» PROBLEM DETAILS
Locate the line that contains "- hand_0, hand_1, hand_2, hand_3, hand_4" in the entries below, then repeat it and every following line through the line that contains "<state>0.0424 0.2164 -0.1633", exactly, and no others.

[Records from a collection]
=-=-=-=-=

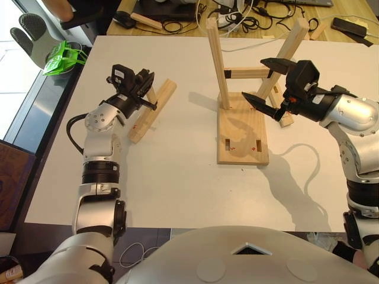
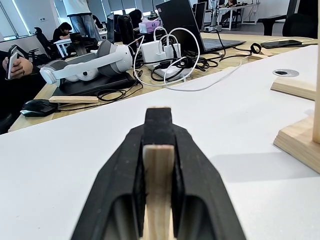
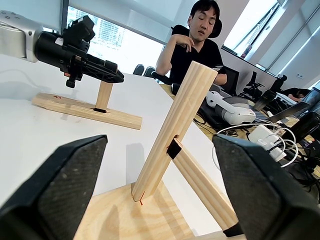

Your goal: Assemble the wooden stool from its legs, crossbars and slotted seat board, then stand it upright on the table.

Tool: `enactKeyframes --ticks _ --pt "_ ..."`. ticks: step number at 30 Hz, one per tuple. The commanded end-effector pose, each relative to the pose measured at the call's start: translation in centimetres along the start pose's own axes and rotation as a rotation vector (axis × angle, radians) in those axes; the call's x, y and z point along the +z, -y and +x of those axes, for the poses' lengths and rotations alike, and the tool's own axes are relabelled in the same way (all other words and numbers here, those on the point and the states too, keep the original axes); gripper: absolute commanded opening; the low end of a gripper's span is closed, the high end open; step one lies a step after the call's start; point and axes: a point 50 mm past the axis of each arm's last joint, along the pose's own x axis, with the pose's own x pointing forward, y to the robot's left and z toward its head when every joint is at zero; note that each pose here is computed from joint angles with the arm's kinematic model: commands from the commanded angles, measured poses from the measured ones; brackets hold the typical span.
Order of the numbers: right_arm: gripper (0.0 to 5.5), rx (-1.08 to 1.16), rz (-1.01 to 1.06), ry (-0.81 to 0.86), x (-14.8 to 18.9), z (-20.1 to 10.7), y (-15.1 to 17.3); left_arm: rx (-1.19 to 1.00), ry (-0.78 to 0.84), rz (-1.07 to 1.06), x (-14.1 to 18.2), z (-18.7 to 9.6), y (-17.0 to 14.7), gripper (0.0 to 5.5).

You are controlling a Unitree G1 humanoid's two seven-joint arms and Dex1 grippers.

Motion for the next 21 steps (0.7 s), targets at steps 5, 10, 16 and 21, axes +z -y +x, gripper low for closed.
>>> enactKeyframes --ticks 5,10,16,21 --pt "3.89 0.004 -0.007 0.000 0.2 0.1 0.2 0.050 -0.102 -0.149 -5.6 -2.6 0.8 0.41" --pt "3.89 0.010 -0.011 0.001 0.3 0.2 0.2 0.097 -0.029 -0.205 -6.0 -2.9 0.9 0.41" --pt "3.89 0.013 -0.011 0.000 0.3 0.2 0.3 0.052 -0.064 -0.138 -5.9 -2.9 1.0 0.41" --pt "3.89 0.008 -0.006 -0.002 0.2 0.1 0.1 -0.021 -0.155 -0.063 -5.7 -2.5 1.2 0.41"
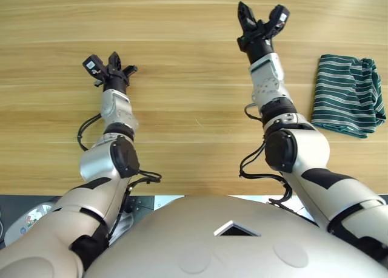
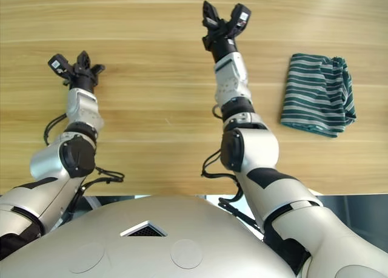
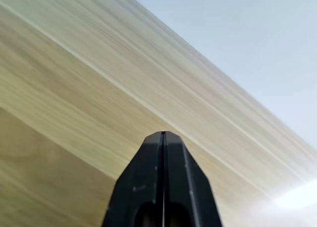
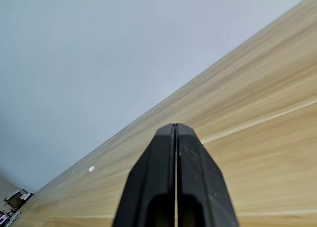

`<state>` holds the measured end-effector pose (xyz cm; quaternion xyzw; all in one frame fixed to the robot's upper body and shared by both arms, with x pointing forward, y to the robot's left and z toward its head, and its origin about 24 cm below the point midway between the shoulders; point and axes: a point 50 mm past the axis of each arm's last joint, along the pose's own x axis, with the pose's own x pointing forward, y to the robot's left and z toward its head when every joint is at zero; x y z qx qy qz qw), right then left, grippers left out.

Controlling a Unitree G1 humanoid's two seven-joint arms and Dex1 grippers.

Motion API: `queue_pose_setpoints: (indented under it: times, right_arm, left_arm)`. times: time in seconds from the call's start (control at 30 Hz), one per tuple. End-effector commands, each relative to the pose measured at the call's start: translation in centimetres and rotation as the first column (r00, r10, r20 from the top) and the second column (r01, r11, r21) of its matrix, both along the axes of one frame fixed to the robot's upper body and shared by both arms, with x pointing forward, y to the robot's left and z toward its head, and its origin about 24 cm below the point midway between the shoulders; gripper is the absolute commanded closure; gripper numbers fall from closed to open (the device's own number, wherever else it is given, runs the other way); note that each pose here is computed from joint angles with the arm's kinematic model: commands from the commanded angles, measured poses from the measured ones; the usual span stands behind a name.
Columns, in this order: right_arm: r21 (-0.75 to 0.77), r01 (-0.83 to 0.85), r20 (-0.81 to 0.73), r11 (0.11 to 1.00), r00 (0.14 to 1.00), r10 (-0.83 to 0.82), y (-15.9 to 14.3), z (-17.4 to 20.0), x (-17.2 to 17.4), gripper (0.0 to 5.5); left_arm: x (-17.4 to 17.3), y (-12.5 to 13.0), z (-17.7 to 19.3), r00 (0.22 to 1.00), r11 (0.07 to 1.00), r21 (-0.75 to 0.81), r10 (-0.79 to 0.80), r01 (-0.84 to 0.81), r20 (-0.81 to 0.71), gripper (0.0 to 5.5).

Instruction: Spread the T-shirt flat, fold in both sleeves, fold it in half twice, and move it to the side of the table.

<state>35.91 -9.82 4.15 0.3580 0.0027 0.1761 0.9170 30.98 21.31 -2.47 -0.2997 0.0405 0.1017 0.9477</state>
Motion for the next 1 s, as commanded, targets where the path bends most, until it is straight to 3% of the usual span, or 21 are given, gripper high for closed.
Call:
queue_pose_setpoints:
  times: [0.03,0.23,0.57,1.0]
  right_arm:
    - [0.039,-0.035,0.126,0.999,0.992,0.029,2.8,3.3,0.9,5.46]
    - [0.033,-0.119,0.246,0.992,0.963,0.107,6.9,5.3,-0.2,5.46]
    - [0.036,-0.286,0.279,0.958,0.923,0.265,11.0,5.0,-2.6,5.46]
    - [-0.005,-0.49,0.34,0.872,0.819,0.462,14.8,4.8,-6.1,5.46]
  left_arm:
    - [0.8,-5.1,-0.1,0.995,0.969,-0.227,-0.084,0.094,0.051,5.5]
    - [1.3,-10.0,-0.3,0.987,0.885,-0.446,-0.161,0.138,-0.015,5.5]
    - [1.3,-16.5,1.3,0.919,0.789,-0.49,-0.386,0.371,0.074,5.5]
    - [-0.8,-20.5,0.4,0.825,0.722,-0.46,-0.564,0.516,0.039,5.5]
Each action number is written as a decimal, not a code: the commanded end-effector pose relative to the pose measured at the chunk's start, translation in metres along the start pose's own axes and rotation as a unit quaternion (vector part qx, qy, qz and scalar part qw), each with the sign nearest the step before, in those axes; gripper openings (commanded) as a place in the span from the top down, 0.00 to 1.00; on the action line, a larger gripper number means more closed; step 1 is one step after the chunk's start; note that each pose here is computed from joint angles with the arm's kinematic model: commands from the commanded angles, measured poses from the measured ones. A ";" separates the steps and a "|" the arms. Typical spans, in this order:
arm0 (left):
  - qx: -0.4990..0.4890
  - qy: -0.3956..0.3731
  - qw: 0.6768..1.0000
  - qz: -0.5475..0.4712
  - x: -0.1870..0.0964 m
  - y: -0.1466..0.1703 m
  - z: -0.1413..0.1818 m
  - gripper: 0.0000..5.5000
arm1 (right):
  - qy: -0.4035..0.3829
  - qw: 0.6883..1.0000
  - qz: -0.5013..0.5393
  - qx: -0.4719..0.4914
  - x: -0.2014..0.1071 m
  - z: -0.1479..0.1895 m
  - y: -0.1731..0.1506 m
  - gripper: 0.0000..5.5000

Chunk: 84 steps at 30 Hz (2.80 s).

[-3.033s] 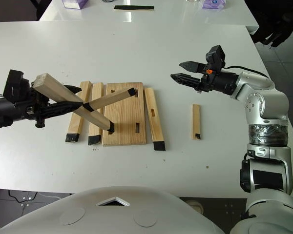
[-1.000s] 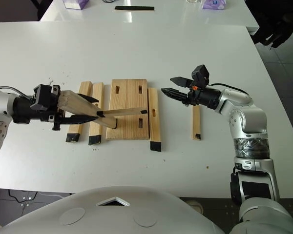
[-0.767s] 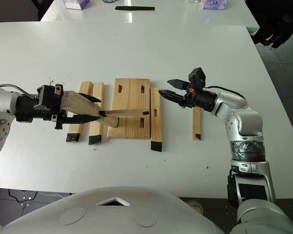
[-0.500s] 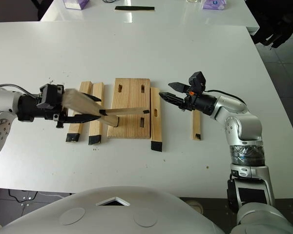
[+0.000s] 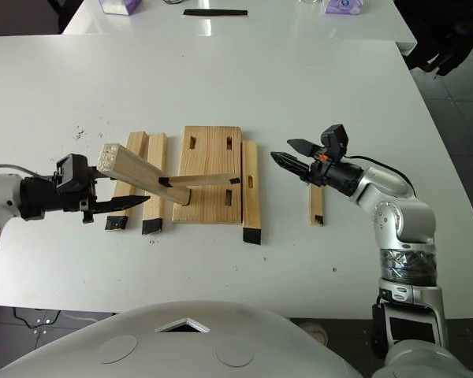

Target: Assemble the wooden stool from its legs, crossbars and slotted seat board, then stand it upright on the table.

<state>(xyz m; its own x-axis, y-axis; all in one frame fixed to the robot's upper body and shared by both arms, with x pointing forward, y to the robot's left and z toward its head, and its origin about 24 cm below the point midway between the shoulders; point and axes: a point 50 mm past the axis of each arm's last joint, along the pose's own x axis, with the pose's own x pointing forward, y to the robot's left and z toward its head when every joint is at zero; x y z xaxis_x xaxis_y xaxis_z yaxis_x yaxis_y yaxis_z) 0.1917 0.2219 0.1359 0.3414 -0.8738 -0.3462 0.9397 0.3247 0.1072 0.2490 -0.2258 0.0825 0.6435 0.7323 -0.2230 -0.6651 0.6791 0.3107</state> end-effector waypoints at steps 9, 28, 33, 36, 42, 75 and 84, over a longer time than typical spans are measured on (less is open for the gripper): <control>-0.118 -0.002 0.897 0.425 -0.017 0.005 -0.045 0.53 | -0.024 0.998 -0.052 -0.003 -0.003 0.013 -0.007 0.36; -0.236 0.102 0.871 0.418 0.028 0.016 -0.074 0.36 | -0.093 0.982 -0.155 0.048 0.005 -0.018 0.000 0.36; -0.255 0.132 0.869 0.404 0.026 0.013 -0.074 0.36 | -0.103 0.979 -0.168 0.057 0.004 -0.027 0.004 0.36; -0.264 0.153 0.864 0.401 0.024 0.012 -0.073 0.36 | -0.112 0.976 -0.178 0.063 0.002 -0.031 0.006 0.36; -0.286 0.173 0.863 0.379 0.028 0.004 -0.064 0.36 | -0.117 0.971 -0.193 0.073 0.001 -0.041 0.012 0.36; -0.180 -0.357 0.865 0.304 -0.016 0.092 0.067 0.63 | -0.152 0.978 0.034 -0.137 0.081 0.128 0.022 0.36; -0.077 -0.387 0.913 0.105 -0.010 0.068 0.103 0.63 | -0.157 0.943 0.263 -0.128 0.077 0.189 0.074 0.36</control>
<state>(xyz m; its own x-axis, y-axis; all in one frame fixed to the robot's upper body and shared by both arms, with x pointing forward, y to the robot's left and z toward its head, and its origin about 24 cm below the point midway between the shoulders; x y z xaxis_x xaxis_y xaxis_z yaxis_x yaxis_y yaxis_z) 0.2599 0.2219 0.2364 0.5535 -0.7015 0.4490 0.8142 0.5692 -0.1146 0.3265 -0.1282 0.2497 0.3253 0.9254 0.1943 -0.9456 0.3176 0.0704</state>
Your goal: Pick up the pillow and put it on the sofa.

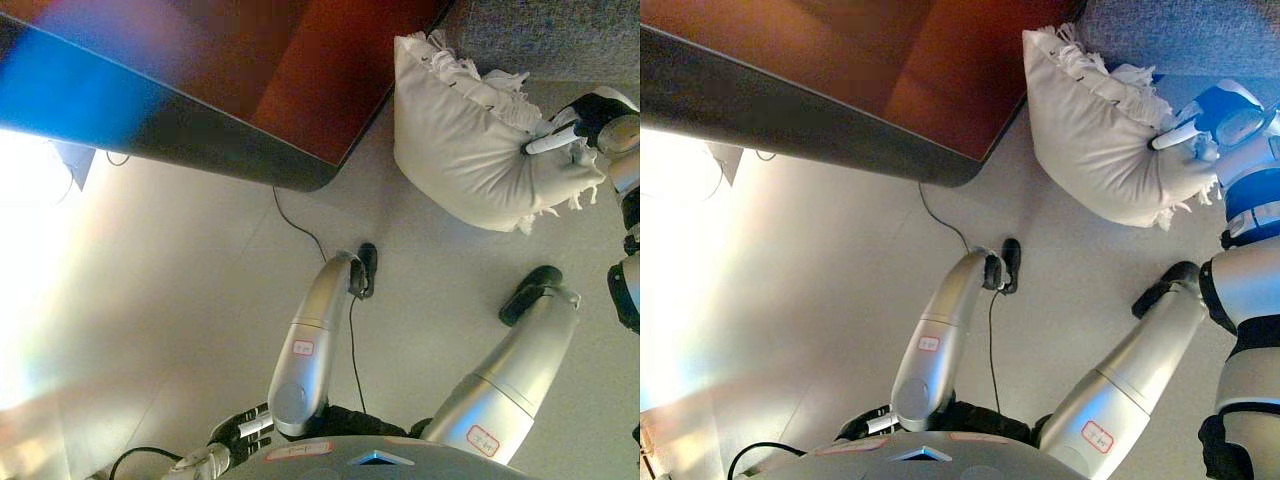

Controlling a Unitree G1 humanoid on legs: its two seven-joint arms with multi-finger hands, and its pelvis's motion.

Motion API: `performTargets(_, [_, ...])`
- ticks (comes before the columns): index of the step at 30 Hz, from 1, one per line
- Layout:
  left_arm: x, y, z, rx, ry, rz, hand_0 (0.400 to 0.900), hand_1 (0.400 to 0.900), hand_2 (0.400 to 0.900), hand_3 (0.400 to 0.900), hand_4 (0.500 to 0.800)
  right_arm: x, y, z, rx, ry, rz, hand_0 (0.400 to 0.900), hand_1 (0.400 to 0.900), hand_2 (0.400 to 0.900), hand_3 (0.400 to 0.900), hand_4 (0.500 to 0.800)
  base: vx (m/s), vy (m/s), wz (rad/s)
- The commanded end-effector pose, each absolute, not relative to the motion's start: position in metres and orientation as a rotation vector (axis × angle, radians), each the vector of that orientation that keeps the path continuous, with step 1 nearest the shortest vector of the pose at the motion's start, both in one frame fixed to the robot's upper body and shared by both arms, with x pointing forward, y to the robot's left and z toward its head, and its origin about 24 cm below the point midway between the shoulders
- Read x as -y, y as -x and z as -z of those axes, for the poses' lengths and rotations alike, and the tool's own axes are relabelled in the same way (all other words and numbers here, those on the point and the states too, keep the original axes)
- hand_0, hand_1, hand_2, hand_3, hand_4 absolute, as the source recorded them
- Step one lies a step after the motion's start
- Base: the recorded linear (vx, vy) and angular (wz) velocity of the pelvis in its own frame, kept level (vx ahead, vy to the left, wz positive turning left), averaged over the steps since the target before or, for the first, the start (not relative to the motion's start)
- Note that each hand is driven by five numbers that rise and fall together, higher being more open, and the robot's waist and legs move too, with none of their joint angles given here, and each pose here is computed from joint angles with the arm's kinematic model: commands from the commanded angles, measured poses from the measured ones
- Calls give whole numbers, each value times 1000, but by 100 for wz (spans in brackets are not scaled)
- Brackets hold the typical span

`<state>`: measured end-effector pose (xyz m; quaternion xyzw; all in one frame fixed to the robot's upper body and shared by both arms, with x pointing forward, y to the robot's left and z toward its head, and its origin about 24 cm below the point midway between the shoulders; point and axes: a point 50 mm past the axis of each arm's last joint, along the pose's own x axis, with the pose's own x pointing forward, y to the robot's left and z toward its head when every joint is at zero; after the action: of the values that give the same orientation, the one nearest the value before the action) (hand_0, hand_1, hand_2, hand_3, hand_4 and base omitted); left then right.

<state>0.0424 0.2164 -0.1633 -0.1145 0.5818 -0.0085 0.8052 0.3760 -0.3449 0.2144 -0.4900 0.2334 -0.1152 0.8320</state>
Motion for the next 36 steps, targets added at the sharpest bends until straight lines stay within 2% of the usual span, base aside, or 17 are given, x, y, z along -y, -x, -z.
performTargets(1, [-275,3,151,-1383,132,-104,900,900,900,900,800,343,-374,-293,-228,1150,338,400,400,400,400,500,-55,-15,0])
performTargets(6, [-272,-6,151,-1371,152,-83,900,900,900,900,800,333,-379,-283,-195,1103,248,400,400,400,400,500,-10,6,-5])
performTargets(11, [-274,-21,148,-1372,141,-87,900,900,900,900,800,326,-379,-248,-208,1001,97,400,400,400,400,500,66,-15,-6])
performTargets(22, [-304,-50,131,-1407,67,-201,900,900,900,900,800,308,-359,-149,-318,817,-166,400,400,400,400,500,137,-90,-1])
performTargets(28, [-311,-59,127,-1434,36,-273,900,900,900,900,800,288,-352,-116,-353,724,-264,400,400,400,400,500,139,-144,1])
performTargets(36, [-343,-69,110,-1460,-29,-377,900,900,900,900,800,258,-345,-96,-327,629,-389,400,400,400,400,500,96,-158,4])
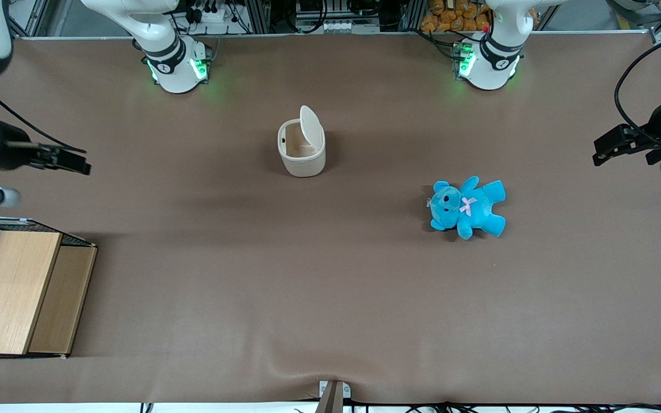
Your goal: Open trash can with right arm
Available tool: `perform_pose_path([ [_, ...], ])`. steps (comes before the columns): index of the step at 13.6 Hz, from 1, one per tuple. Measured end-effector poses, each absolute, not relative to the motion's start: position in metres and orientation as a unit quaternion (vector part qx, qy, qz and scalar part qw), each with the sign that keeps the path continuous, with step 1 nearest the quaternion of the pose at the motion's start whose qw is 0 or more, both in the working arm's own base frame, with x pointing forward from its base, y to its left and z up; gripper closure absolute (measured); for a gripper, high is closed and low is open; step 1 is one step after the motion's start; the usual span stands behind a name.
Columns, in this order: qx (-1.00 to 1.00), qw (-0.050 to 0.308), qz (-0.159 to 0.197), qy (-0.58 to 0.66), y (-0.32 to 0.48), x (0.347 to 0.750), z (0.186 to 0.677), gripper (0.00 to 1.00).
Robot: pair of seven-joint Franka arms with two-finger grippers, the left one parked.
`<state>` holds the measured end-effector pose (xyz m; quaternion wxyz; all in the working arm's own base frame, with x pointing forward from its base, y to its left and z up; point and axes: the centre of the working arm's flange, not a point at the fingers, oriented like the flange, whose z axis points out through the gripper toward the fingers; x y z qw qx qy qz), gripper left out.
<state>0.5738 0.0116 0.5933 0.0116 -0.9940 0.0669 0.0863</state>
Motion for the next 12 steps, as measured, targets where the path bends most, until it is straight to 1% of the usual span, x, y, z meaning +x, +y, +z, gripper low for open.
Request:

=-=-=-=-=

» RESULT FOR THIS TASK
- hand_0, hand_1, hand_2, hand_3, hand_4 absolute, as the source recorded them
- Step one lies a step after the motion's start
- Base: the recorded linear (vx, vy) and angular (wz) velocity of the pelvis in its own frame, kept level (vx ahead, vy to the left, wz positive turning left), averaged over the steps since the target before or, for the first, the start (not relative to the motion's start)
- Note that each hand is driven by five numbers that rise and fall together, higher being more open, and the robot's waist and legs move too, with none of their joint angles given here, and each pose here is computed from joint angles with the arm's kinematic model: commands from the commanded angles, measured poses from the measured ones
- Calls give whole numbers, each value times 1000, but by 100 for wz (spans in brackets are not scaled)
- Brackets hold the typical span

`<state>`: measured end-effector pose (xyz m; quaternion xyzw; all in one frame fixed to the robot's upper body and shared by both arms, with x pointing forward, y to the robot's left and z toward its head, and its origin about 24 cm below the point midway between the shoulders; point and axes: a point 50 mm past the axis of each arm's last joint, along the pose's own x axis, with the pose's own x pointing forward, y to the robot's left and z toward its head when every joint is at zero; after the action: of the values that give the same orientation, the one nearest the value before the action) (hand_0, hand_1, hand_2, hand_3, hand_4 and base omitted); left then right.

<state>0.0424 0.2164 -0.1633 -0.1145 0.5818 -0.0085 0.8052 0.3760 -0.3449 0.2144 -0.4900 0.2334 -0.1152 0.8320</state>

Nothing more will be written for this answer.